Voice Activity Detection¶
Detect speech segments in audio using Silero VAD. Returns timestamped segments with confidence scores — useful for preprocessing audio before transcription, or for detecting when someone is speaking.
Quick example¶
try (var vad = SileroVadDetector.builder().build()) {
List<VoiceSegment> segments = vad.detect(Path.of("meeting.wav"));
// [VoiceSegment[start=0.50, end=3.20], VoiceSegment[start=5.10, end=8.75]]
}
Full example¶
import io.github.inference4j.audio.SileroVadDetector;
import io.github.inference4j.audio.VoiceSegment;
import java.nio.file.Path;
public class VoiceActivityDetection {
public static void main(String[] args) {
try (var vad = SileroVadDetector.builder()
.threshold(0.7f)
.minSpeechDuration(0.3f)
.minSilenceDuration(0.15f)
.build()) {
List<VoiceSegment> segments = vad.detect(Path.of("meeting.wav"));
for (VoiceSegment seg : segments) {
System.out.printf("%.2fs - %.2fs (duration: %.2fs, confidence: %.2f)%n",
seg.start(), seg.end(), seg.duration(), seg.confidence());
}
}
}
}
Per-frame probabilities¶
For visualization or custom segmentation logic, extract raw speech probabilities:
try (var vad = SileroVadDetector.builder().build()) {
float[] probabilities = vad.probabilities(Path.of("audio.wav"));
// One probability per frame (32ms window at 16kHz)
}
From raw audio data¶
try (var vad = SileroVadDetector.builder().build()) {
float[] audioData = loadAudioSamples();
List<VoiceSegment> segments = vad.detect(audioData, 16000);
}
Builder options¶
| Method | Type | Default | Description |
|---|---|---|---|
.modelId(String) |
String |
inference4j/silero-vad |
HuggingFace model ID |
.modelSource(ModelSource) |
ModelSource |
HuggingFaceModelSource |
Model resolution strategy |
.sessionOptions(SessionConfigurer) |
SessionConfigurer |
default | ONNX Runtime session config |
.sampleRate(int) |
int |
16000 |
Target sample rate (Hz) |
.windowSizeSamples(int) |
int |
512 |
Frame window size (512 = 32ms at 16kHz) |
.threshold(float) |
float |
0.5 |
Speech probability threshold |
.minSpeechDuration(float) |
float |
0.25 |
Minimum speech segment duration (seconds) |
.minSilenceDuration(float) |
float |
0.1 |
Minimum silence gap between segments (seconds) |
Result type¶
VoiceSegment is a record with:
| Field | Type | Description |
|---|---|---|
start() |
float |
Segment start time in seconds |
end() |
float |
Segment end time in seconds |
duration() |
float |
Segment duration in seconds |
confidence() |
float |
Average speech probability for the segment |
Tuning thresholds¶
The default thresholds work well for clean speech.

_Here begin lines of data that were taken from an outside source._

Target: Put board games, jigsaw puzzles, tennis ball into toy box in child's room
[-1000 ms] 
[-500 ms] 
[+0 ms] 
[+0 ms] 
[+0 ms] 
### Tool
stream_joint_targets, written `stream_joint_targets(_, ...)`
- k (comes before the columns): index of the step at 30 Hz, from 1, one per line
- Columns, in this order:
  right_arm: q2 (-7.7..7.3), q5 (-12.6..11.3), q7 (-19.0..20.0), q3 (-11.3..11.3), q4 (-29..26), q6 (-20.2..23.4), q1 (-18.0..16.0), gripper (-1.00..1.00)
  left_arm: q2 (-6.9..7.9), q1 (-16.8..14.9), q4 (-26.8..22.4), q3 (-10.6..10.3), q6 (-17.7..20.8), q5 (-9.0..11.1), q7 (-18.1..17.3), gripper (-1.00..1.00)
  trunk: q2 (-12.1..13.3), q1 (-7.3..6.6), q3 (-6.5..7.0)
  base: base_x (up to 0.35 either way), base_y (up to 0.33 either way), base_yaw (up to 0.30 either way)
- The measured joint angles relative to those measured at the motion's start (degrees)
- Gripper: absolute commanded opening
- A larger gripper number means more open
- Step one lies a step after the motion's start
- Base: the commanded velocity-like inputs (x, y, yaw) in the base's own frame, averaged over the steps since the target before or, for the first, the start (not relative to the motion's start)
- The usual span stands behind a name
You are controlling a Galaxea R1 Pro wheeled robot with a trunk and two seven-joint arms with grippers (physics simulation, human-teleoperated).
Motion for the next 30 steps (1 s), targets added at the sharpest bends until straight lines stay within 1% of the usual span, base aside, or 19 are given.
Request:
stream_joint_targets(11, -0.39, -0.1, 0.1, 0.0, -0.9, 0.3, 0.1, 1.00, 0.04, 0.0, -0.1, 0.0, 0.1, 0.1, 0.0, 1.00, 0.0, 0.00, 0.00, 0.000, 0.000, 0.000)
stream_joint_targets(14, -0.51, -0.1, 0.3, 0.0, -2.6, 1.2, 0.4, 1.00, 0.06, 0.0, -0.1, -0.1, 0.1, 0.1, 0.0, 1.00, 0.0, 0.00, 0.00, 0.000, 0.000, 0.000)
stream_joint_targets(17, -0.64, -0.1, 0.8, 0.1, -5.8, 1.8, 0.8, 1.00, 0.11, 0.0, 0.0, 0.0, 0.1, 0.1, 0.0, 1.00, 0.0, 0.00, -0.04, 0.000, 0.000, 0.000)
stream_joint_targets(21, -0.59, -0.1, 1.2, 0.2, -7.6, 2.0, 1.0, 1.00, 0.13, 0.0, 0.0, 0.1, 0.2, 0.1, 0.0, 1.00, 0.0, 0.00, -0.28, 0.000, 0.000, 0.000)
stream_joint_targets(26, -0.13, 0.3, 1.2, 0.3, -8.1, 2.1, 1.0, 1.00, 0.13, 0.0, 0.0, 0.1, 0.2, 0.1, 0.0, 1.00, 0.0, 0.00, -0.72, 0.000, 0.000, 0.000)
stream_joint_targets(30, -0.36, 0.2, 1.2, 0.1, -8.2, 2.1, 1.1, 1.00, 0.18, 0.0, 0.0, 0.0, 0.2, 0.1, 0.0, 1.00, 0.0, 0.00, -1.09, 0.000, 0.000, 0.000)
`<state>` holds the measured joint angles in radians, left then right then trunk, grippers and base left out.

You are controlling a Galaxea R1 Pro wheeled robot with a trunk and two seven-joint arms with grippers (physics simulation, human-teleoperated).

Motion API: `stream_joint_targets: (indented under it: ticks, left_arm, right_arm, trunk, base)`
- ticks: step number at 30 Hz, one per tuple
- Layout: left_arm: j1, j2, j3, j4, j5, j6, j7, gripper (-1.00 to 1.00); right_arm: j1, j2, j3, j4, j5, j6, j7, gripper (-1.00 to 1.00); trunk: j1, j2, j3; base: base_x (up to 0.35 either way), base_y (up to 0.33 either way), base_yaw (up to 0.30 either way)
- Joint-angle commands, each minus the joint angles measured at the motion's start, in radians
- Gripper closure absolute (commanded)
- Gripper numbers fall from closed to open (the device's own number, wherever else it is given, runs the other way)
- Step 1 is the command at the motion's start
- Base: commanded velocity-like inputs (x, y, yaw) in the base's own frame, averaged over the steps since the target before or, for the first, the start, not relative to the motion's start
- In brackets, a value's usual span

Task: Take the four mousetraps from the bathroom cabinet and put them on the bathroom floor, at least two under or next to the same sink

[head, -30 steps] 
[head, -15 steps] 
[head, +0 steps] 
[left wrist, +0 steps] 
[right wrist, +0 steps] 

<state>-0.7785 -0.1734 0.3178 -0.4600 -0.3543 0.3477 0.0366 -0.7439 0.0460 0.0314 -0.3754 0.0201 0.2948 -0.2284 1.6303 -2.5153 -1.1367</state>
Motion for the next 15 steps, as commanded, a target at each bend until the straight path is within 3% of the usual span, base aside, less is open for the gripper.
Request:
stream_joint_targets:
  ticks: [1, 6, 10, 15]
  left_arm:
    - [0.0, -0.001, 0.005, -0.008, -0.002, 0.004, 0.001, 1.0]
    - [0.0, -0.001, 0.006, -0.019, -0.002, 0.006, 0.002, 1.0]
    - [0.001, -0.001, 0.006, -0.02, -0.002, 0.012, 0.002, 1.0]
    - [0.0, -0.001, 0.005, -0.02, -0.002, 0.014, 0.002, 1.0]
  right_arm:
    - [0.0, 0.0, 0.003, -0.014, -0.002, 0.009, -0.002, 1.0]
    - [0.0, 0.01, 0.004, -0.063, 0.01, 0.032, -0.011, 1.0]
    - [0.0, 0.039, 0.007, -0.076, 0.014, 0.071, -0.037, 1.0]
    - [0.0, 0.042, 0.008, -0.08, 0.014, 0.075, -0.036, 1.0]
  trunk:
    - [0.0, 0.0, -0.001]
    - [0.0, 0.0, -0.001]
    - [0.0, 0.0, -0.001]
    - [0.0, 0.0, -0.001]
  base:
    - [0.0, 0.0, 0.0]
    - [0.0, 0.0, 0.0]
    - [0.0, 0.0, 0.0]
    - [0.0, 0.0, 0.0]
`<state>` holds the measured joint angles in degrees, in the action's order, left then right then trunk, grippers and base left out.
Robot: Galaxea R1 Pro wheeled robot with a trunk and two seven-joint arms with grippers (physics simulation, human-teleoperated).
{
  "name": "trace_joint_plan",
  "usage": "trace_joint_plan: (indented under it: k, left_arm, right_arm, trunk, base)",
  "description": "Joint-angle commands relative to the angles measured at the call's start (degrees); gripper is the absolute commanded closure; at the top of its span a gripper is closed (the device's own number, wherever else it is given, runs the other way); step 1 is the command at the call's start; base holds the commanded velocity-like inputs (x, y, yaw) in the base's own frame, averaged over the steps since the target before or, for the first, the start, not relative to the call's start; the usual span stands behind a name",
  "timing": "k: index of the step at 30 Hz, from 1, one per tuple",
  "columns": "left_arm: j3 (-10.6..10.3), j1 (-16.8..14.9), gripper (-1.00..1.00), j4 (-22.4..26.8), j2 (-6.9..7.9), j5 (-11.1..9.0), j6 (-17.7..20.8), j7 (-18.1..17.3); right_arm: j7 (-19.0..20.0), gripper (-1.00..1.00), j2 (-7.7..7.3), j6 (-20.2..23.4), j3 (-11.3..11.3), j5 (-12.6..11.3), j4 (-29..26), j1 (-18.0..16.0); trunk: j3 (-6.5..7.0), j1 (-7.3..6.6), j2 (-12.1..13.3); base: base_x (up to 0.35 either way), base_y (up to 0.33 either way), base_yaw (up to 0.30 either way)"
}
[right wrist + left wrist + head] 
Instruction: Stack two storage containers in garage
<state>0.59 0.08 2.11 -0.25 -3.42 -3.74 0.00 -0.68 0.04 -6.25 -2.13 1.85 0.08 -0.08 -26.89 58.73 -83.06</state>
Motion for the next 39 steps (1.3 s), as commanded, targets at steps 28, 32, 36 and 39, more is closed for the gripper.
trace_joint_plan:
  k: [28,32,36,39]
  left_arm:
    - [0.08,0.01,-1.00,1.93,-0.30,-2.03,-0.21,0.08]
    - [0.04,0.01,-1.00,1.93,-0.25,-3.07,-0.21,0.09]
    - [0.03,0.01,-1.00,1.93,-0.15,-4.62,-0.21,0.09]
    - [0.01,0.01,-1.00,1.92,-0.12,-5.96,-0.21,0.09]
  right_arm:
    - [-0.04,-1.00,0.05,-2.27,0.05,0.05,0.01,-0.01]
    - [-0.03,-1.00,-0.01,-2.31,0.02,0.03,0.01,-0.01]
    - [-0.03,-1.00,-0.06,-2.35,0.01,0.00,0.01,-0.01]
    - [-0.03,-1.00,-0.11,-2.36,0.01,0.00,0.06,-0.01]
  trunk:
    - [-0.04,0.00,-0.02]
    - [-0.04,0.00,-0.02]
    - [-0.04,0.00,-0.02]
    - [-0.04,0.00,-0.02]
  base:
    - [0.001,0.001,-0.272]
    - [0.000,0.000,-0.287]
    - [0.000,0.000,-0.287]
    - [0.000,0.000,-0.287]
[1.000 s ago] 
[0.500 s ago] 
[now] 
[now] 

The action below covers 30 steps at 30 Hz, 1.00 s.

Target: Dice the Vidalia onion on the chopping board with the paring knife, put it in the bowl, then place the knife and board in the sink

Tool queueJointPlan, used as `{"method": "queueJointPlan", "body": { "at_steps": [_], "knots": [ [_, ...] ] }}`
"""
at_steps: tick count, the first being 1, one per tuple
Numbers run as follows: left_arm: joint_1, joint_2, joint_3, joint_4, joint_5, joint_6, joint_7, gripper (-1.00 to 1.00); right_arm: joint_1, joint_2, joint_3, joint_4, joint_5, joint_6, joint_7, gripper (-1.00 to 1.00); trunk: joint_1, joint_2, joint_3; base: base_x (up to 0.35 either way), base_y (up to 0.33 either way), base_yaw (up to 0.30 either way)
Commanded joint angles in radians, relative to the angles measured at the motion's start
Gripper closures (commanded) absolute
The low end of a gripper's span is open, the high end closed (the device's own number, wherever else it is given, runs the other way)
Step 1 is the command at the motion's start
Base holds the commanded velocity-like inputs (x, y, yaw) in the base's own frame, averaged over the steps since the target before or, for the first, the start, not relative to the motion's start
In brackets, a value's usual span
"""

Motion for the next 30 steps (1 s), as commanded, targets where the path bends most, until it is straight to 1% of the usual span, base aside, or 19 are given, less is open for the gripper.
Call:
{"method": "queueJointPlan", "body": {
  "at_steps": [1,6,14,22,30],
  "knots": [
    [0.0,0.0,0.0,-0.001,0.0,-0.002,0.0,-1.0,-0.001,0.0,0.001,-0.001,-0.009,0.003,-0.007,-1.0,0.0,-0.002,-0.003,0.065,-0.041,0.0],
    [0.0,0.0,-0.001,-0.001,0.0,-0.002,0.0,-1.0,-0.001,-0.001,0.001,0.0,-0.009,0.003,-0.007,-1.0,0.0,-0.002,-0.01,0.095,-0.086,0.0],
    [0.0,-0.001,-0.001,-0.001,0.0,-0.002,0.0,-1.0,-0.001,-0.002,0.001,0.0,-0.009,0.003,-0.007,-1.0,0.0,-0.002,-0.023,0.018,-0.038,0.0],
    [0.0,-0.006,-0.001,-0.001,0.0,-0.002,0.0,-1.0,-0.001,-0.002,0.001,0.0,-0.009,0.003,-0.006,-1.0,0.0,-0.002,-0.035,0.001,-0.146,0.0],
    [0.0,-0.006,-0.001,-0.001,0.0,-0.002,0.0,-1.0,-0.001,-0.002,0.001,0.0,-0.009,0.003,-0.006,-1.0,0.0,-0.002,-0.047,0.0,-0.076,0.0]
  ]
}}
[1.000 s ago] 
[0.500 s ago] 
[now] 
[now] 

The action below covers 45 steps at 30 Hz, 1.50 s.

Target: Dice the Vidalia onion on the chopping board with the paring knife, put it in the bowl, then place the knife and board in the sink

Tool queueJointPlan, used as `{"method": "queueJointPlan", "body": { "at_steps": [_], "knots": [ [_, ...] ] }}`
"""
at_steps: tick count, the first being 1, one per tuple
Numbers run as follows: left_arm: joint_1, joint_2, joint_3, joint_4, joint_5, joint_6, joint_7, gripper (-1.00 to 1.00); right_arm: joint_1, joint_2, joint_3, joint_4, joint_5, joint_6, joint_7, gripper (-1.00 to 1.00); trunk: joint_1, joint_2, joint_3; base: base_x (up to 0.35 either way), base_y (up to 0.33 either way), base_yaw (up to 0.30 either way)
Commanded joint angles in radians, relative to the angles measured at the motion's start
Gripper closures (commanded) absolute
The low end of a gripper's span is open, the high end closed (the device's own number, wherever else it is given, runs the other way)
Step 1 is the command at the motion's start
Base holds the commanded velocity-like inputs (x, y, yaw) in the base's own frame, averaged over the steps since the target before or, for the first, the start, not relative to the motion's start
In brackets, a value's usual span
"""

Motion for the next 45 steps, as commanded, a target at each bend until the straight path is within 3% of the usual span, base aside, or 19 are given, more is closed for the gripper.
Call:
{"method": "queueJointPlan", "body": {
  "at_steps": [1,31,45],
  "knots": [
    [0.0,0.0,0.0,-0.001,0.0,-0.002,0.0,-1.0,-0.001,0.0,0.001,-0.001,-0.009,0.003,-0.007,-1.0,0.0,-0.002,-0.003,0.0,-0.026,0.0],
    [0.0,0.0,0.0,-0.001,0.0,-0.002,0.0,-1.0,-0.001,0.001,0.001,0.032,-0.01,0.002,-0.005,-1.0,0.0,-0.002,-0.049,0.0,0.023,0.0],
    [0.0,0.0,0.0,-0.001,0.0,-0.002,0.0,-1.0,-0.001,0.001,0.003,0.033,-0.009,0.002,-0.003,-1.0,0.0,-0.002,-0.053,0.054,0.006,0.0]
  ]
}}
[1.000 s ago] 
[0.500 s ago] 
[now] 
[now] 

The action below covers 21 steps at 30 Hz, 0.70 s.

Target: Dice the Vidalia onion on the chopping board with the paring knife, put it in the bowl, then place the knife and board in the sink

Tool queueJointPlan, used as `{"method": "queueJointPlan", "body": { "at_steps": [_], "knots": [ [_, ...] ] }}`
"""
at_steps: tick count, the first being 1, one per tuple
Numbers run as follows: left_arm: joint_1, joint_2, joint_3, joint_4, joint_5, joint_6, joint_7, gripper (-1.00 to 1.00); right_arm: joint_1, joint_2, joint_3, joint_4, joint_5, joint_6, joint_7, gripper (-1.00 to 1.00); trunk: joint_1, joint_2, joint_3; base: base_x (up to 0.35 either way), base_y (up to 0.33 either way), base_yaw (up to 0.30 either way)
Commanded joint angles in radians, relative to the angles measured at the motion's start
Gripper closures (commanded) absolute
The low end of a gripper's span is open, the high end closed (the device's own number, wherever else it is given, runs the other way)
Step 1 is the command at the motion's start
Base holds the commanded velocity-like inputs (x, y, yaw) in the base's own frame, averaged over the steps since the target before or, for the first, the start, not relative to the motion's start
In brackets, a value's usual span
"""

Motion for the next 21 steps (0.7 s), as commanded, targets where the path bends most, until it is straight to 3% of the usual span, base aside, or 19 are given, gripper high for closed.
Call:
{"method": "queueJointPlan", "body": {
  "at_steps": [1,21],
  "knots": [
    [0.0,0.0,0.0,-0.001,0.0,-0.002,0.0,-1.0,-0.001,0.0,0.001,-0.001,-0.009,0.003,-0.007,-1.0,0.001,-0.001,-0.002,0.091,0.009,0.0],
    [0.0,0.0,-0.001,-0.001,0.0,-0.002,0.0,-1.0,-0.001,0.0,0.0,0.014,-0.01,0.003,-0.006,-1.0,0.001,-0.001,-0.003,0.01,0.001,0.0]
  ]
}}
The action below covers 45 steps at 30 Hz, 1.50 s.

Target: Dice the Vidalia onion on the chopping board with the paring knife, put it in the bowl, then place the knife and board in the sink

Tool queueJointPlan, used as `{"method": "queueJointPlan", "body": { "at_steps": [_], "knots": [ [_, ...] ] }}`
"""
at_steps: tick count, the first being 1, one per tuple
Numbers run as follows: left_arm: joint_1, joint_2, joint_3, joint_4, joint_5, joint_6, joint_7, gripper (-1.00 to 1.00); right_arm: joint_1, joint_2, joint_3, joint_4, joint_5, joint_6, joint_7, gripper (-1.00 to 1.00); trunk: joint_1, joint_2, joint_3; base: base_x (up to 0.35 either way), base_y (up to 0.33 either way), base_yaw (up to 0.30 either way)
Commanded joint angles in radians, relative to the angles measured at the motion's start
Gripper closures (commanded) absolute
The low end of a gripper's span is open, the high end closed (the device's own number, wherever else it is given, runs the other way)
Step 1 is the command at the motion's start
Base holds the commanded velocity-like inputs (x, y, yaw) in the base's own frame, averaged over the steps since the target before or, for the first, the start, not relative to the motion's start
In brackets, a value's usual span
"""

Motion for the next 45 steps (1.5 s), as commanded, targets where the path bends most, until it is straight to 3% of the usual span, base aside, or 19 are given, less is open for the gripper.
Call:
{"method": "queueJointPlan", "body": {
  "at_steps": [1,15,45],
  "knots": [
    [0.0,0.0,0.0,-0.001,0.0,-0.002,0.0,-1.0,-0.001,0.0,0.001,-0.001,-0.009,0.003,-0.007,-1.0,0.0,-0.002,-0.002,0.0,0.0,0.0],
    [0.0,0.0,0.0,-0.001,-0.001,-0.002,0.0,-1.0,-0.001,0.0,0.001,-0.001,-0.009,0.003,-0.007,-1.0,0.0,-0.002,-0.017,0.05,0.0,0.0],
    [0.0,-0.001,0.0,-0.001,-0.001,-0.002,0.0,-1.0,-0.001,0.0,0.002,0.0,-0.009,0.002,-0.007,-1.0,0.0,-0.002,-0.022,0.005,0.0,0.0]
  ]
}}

Adjust for your use case:
| Scenario | threshold |
minSpeechDuration |
minSilenceDuration |
|---|---|---|---|
| Clean speech (default) | 0.5 |
0.25 |
0.1 |
| Noisy environment | 0.7 |
0.3 |
0.15 |
| Short utterances (commands) | 0.5 |
0.1 |
0.05 |
| Long-form speech (podcasts) | 0.5 |
0.5 |
0.3 |
Combining with speech-to-text¶
Use VAD to segment audio before transcription for better accuracy:
try (var vad = SileroVadDetector.builder().build();
var recognizer = Wav2Vec2Recognizer.builder().build()) {
List<VoiceSegment> segments = vad.detect(Path.of("meeting.wav"));
for (VoiceSegment segment : segments) {
// Extract segment audio and transcribe
System.out.printf("[%.1fs-%.1fs] %s%n",
segment.start(), segment.end(), "...");
}
}
Tips¶
- Silero VAD is a stateful model — it maintains hidden state across frames for context. This is handled internally.
- The model supports both 16kHz and 8kHz sample rates.
- Use
probabilities()to inspect per-frame speech likelihood for debugging or visualization. - For real-time applications, the 32ms window size (512 samples at 16kHz) provides low-latency detection.